# Directions for this task
Whenever a line in the material below includes "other", copy that line.

# Data shown
====

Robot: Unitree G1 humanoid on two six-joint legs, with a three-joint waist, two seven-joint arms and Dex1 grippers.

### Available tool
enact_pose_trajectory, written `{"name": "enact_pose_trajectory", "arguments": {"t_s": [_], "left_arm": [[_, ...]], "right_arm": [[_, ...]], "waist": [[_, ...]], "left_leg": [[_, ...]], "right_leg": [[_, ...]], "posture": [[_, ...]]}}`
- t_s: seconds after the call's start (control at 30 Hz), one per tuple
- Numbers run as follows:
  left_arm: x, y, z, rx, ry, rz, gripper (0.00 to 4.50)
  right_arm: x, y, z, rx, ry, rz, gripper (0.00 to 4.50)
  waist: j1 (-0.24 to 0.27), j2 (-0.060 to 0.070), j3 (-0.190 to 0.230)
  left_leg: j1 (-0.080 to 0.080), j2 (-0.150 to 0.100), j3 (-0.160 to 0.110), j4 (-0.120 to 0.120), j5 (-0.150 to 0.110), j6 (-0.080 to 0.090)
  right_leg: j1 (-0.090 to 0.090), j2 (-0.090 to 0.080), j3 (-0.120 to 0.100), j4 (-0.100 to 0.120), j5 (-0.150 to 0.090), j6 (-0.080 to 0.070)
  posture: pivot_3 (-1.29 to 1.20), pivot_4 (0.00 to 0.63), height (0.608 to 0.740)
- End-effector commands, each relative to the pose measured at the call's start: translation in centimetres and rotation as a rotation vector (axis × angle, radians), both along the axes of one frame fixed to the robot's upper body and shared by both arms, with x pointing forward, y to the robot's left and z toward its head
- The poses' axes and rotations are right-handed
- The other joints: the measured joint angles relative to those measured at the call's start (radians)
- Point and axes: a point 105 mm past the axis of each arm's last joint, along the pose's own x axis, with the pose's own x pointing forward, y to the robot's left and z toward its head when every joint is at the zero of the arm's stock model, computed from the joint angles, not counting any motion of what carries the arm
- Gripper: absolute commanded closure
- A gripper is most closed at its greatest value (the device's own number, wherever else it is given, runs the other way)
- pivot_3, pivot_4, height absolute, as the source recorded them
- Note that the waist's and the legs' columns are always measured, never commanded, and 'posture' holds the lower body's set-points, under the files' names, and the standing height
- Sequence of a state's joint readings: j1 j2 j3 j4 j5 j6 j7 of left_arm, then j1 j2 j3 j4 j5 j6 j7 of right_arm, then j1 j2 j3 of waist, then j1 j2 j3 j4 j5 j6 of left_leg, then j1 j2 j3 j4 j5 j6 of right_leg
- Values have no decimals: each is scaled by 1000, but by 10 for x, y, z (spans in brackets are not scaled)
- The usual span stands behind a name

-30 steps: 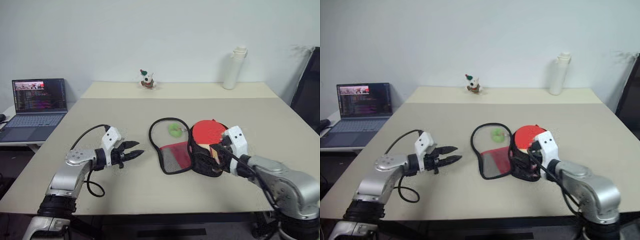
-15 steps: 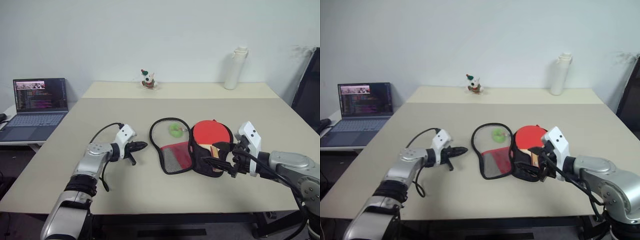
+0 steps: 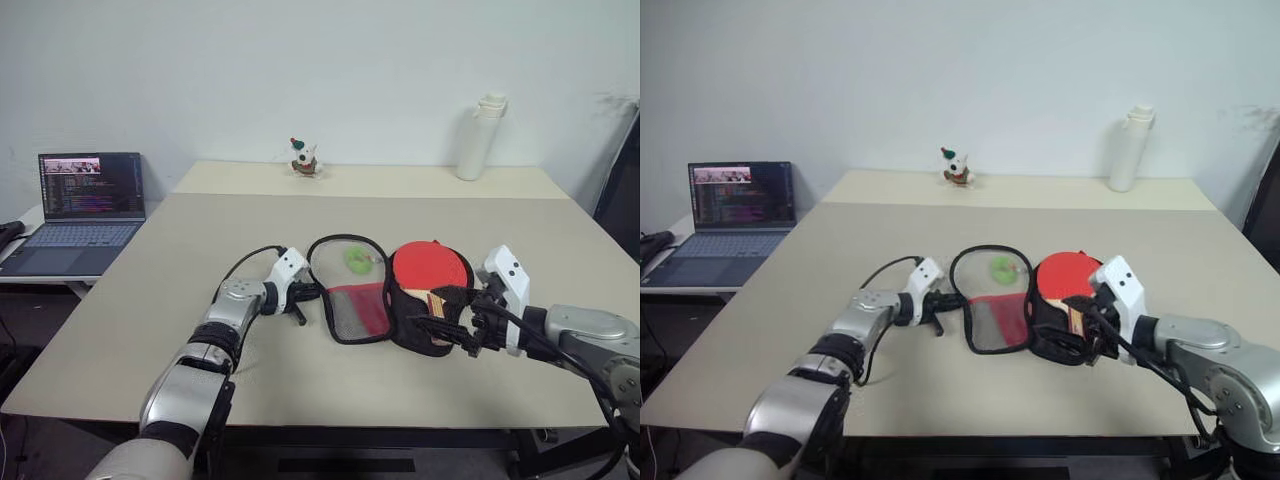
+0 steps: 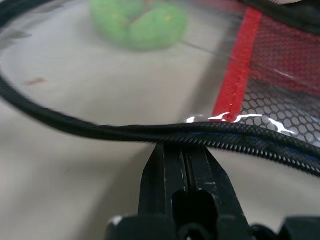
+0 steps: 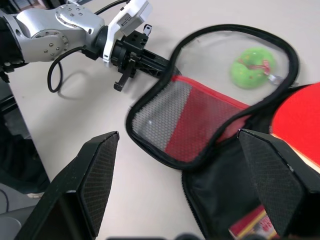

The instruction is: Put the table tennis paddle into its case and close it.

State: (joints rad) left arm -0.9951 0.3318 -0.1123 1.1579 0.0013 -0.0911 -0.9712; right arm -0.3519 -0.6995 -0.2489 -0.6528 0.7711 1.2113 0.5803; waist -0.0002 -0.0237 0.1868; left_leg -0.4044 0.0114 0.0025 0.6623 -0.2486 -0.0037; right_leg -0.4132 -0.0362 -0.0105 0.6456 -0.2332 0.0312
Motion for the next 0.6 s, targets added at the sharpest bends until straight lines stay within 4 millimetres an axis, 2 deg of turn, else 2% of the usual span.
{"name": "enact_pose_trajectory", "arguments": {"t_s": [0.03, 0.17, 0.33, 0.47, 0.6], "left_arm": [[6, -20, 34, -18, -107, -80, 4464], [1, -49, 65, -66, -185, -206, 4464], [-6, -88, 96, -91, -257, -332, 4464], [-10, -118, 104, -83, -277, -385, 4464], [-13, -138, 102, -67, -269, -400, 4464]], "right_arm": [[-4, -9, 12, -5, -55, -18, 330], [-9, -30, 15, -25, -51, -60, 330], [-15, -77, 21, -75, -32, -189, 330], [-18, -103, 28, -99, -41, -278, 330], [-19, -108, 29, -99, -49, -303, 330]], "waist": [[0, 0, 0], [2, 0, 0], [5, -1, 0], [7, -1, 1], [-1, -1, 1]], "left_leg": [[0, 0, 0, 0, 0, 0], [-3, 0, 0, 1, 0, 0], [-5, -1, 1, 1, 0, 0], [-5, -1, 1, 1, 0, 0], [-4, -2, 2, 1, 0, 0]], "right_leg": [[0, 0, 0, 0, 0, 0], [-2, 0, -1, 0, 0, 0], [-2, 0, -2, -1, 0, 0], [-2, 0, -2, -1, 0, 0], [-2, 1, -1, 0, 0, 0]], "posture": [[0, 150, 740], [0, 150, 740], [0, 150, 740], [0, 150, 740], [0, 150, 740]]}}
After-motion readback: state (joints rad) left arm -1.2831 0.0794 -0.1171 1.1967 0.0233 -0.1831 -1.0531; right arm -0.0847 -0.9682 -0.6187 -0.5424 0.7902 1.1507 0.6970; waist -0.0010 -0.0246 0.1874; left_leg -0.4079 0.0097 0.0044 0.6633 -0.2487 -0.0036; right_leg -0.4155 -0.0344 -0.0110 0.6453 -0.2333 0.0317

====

# Solution to the exercise
- The other joints: the measured joint angles relative to those measured at the call's start (radians)
- A gripper is most closed at its greatest value (the device's own number, wherever else it is given, runs the other way)

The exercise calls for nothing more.